◆ INPUT FOR THIS TASK
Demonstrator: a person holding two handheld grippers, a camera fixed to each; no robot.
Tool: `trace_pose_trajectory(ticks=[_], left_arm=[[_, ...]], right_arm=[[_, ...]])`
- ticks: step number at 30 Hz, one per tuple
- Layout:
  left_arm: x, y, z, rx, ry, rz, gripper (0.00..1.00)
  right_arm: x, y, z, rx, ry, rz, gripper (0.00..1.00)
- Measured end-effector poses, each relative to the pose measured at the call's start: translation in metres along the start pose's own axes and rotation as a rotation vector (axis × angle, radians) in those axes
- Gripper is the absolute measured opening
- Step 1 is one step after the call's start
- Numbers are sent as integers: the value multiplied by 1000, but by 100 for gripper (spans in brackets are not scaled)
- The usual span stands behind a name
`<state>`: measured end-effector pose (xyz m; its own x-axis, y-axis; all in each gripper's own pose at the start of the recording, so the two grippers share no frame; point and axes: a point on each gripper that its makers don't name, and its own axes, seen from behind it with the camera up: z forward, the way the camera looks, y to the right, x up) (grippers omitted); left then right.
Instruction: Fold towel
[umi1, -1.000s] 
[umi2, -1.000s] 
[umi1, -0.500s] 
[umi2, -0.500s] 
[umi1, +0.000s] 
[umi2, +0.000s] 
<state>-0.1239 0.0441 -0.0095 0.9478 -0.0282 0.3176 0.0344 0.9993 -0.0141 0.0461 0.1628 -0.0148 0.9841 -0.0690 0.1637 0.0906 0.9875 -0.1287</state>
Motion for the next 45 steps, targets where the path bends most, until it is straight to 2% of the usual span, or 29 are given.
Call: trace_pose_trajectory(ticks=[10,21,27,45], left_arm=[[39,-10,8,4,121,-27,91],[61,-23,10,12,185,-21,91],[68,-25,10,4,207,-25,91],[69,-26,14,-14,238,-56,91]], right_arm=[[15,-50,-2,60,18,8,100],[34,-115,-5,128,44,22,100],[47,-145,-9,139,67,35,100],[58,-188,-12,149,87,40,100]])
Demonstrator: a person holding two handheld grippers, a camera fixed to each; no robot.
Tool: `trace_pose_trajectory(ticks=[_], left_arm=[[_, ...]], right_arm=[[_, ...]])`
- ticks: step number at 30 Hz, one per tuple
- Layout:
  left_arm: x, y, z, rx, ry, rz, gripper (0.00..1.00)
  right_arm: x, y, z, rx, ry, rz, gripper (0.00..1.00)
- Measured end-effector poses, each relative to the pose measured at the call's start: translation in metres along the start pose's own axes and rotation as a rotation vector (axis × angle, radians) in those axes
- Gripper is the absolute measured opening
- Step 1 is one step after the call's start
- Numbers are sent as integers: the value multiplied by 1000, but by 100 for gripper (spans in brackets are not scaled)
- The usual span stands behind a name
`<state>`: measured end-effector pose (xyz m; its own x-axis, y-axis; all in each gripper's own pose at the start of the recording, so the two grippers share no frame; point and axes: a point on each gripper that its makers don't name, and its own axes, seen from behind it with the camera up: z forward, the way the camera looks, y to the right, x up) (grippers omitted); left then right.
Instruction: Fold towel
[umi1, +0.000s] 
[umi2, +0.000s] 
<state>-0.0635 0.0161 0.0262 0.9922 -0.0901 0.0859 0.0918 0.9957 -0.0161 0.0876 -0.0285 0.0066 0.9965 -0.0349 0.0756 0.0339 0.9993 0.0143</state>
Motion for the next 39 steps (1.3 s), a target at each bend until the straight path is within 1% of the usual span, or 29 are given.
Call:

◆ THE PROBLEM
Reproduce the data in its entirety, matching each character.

◆ EXERCISE RESPONSE
Demonstrator: a person holding two handheld grippers, a camera fixed to each; no robot.
Tool: `trace_pose_trajectory(ticks=[_], left_arm=[[_, ...]], right_arm=[[_, ...]])`
- ticks: step number at 30 Hz, one per tuple
- Layout:
  left_arm: x, y, z, rx, ry, rz, gripper (0.00..1.00)
  right_arm: x, y, z, rx, ry, rz, gripper (0.00..1.00)
- Measured end-effector poses, each relative to the pose measured at the call's start: translation in metres along the start pose's own axes and rotation as a rotation vector (axis × angle, radians) in those axes
- Gripper is the absolute measured opening
- Step 1 is one step after the call's start
- Numbers are sent as integers: the value multiplied by 1000, but by 100 for gripper (spans in brackets are not scaled)
- The usual span stands behind a name
`<state>`: measured end-effector pose (xyz m; its own x-axis, y-axis; all in each gripper's own pose at the start of the recording, so the two grippers share no frame; point and axes: a point on each gripper that its makers don't name, and its own axes, seen from behind it with the camera up: z forward, the way the camera looks, y to the right, x up) (grippers omitted); left then right.
Instruction: Fold towel
[umi1, -1.000s] 
[umi2, -1.000s] 
[umi1, -0.500s] 
[umi2, -0.500s] 
[umi1, +0.000s] 
[umi2, +0.000s] 
<state>-0.1239 0.0441 -0.0095 0.9478 -0.0282 0.3176 0.0344 0.9993 -0.0141 0.0461 0.1628 -0.0148 0.9841 -0.0690 0.1637 0.0906 0.9875 -0.1287</state>
Motion for the next 45 steps, targets where the path bends most, until it is straight to 2% of the usual span, or 29 are given.
Call: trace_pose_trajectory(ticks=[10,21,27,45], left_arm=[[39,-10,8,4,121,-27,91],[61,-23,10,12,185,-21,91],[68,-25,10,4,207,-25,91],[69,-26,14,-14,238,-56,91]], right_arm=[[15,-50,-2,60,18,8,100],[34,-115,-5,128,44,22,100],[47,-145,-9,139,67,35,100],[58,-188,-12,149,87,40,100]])
Demonstrator: a person holding two handheld grippers, a camera fixed to each; no robot.
Tool: `trace_pose_trajectory(ticks=[_], left_arm=[[_, ...]], right_arm=[[_, ...]])`
- ticks: step number at 30 Hz, one per tuple
- Layout:
  left_arm: x, y, z, rx, ry, rz, gripper (0.00..1.00)
  right_arm: x, y, z, rx, ry, rz, gripper (0.00..1.00)
- Measured end-effector poses, each relative to the pose measured at the call's start: translation in metres along the start pose's own axes and rotation as a rotation vector (axis × angle, radians) in those axes
- Gripper is the absolute measured opening
- Step 1 is one step after the call's start
- Numbers are sent as integers: the value multiplied by 1000, but by 100 for gripper (spans in brackets are not scaled)
- The usual span stands behind a name
`<state>`: measured end-effector pose (xyz m; its own x-axis, y-axis; all in each gripper's own pose at the start of the recording, so the two grippers share no frame; point and axes: a point on each gripper that its makers don't name, and its own axes, seen from behind it with the camera up: z forward, the way the camera looks, y to the right, x up) (grippers omitted); left then right.
Instruction: Fold towel
[umi1, +0.000s] 
[umi2, +0.000s] 
<state>-0.0635 0.0161 0.0262 0.9922 -0.0901 0.0859 0.0918 0.9957 -0.0161 0.0876 -0.0285 0.0066 0.9965 -0.0349 0.0756 0.0339 0.9993 0.0143</state>
Motion for the next 39 steps (1.3 s), a target at each bend until the straight path is within 1% of the usual span, or 29 are given.
Call:

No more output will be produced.